Sailor and his colleagues etched tiny holes in a silicon wafer, cut the wafer into thin layers, and then blasted them with ultrasound to create particles about 1/10,000 of an inch wide. The resulting structures have an almost sponge-like composition to them so they can sop up chemicals. "If we do the right chemistry inside those pores, we can get them to add, or attach, or grab onto, specific molecules," he explains.





By layering the minute silicon pieces and creating a pattern of these tiny holes — known as photonic crystals — the smart dust gains an almost iridescent color, somewhat like a soap bubble film. "It's what makes beetle shells the color they are; it gives butterfly wings their color," says Sailor. "In a beetle shell, a series of layers of organic material produce iridescence. We mimic these layers in silicon."




Sailor says when the smart dust soaks up pollutants, the silicon signals a warning by changing color that is visible to the naked eye. The colors change depending on which chemical or biological agents are present.

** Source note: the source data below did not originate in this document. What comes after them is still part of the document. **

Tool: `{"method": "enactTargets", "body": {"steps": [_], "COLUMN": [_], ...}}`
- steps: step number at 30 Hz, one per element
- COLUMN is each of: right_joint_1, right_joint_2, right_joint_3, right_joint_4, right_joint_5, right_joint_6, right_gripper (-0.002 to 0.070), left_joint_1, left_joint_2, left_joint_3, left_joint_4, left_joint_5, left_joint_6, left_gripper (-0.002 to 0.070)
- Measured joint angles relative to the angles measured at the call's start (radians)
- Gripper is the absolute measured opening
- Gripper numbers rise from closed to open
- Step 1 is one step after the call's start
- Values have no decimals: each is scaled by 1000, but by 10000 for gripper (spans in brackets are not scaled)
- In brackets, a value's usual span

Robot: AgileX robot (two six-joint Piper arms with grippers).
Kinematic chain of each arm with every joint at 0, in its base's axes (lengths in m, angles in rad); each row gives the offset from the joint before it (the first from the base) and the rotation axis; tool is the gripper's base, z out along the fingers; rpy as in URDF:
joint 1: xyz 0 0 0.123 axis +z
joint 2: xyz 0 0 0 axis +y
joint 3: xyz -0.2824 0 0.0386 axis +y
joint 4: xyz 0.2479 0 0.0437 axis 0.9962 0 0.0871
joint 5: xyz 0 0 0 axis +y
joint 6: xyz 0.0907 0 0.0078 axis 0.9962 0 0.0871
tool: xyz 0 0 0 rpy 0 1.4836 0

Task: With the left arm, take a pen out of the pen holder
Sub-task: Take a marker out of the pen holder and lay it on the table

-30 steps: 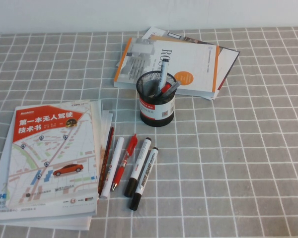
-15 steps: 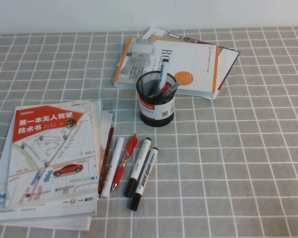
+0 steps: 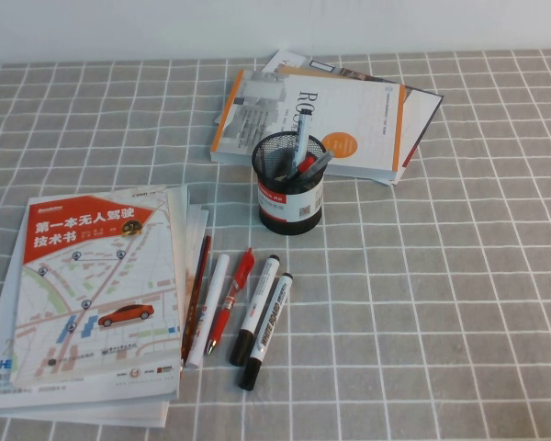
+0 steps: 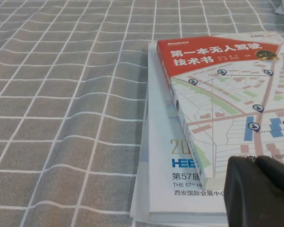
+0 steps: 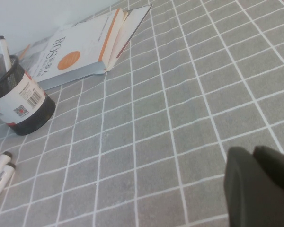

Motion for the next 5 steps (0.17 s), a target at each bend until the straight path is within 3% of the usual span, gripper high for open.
{"method": "enactTargets", "body": {"steps": [5], "right_joint_1": [0], "right_joint_2": [0], "right_joint_3": [0], "right_joint_4": [0], "right_joint_5": [0], "right_joint_6": [0], "right_gripper": [-13], "left_joint_1": [0], "left_joint_2": [0], "left_joint_3": [0], "left_joint_4": [0], "left_joint_5": [0], "left_joint_6": [0], "left_gripper": [-1]}}
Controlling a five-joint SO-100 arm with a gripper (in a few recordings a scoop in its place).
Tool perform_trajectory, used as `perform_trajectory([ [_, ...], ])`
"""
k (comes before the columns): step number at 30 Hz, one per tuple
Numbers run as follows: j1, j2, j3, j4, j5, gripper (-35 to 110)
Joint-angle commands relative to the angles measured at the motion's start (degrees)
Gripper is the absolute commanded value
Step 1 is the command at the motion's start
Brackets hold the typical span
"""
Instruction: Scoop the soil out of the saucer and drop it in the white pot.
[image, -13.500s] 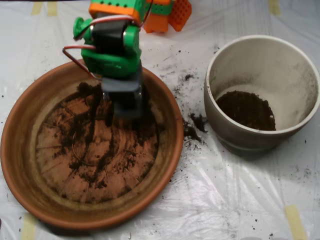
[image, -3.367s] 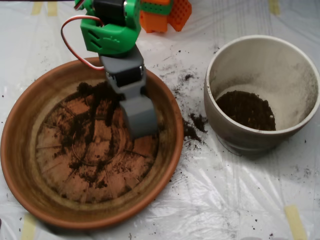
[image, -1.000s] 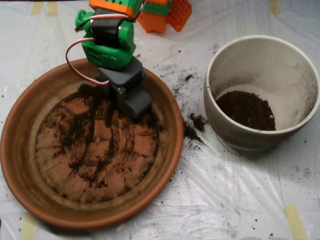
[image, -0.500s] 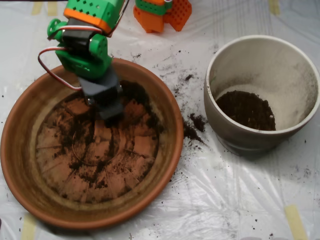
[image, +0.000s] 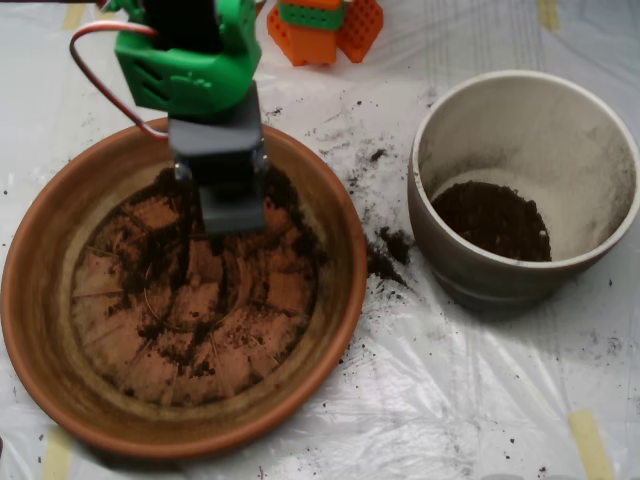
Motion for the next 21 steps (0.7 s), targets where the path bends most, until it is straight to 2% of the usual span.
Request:
perform_trajectory([
  [1,-3.0,6.6,-6.4,2.5,1.0,-1],
  [10,-12.1,15.3,-5.3,0.4,3.3,-1],
  [21,-34.1,21.9,-5.1,-2.7,4.5,-1],
])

For instance, a particle of smart dust may have one green side and one red; when the particle detects a drop of a toxin, the green side attaches to the drop and the red side flashes a warning.

disco.jpg
Sailor calls this a "nano disco ball": it's smart dust that has turned red because it has detected and glommed onto a drop of oil.
image: Jamie R. Link, UCSD
"You can look at these things and see the color change with your eye," he explains. "It's very dramatic, and you know when you've seen a pollutant with that change."

The research team can program the smart dust to detect lots of things. "We know we can do viruses, proteins, biological agents, pollutants… we haven't seen any limitations with them yet." Sailor says, adding, "We're just scratching the surface of what we could do with these particles."

He says that because smart dust is so cheap to make, it would be easy to spread hundreds of thousands of particles into suspect areas to help detect pollution. "If ten of them are lighting up, and then twenty of them light up, and then fifty, then you know that something's happening."

Sailor hopes these tiny particles will eventually be a front line of defense against unknown hazards when disaster strikes.

This research was published in the September 16, 2005 issue of the journal Proceedings of the National Academies of Science and in the 2005 issue of the journal Chemical Communications, and was funded by the Environmental Protection Administration (EPA), the National Science Foundation (NSF), and the Air Force Office of Scientific Research (AFOSR).